Urolithin A Attenuates Periodontitis in Mice via Dual Anti-Inflammatory and Osteoclastogenesis Inhibition: A Natural Metabolite-Based Therapeutic Strategy.

Abstract

Periodontitis is an inflammatory disease that affects the periodontal supporting tissues. Its cardinal clinical manifestations encompass gingival inflammation, periodontal pocket formation, and alveolar bone resorption. Urolithin A (UA), a gut microbiota-derived metabolite of ellagitannins, is known for its anti-inflammatory and osseous-protective properties. Nonetheless, the impact of UA on periodontitis remains unknown. To investigate the preventive effect of UA, we employed a lipopolysaccharide (LPS)-induced inflammation model in RAW 264.7 mouse macrophages, a receptor activator of nuclear factor-κB ligand (RANKL)-induced osteoclast differentiation model, and a ligature-induced periodontitis model in mice.
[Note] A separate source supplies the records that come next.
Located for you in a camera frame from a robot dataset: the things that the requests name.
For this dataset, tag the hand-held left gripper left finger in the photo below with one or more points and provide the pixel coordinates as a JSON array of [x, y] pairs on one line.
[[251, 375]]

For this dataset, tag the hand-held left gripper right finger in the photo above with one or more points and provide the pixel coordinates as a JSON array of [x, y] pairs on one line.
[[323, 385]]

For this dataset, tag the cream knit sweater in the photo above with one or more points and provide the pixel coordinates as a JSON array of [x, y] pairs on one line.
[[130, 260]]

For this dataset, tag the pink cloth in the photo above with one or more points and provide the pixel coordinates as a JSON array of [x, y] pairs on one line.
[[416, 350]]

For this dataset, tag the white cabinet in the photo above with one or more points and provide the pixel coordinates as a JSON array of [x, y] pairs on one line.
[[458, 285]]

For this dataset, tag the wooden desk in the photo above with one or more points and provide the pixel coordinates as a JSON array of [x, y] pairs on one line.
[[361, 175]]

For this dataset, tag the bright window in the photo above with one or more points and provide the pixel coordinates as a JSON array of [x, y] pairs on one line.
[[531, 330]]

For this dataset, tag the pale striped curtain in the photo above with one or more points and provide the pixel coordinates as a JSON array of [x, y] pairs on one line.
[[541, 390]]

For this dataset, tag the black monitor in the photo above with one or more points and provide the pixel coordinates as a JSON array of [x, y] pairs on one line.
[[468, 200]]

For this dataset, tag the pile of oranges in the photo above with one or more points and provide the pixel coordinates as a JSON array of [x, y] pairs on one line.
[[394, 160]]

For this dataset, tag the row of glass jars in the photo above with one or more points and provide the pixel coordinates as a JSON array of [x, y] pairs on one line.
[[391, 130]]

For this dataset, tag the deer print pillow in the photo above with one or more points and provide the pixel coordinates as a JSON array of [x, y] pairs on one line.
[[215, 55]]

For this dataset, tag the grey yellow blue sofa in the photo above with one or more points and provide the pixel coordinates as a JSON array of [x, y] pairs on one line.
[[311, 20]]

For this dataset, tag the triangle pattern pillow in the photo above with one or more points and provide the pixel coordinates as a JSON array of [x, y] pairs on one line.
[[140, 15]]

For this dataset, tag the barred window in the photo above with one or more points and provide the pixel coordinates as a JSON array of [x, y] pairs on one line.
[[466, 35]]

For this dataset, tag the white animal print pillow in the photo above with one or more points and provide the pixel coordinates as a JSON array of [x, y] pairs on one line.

The expression of inflammatory factors (tumor necrosis factor-α, TNF-α; interleukin-6, IL-6) was analyzed to assess anti-inflammatory efficacy. Bone loss in mice with periodontitis was assessed through histological and imaging techniques, including haematoxylin and eosin staining to evaluate alveolar bone morphology, Masson's trichrome staining to visualize collagen fiber distribution, and micro-computed tomography scanning to quantify bone structural parameters. Additionally, we investigated the underlying mechanisms by examining osteoclast activity through tartrate-resistant acid phosphatase staining and the expression levels of proteins RANKL and osteoprotegerin (OPG). We found that UA reduced IL-6 and TNF-α levels in vitro and in vivo, inhibited osteoclast differentiation, and decreased the RANKL/OPG ratio in periodontitis mice.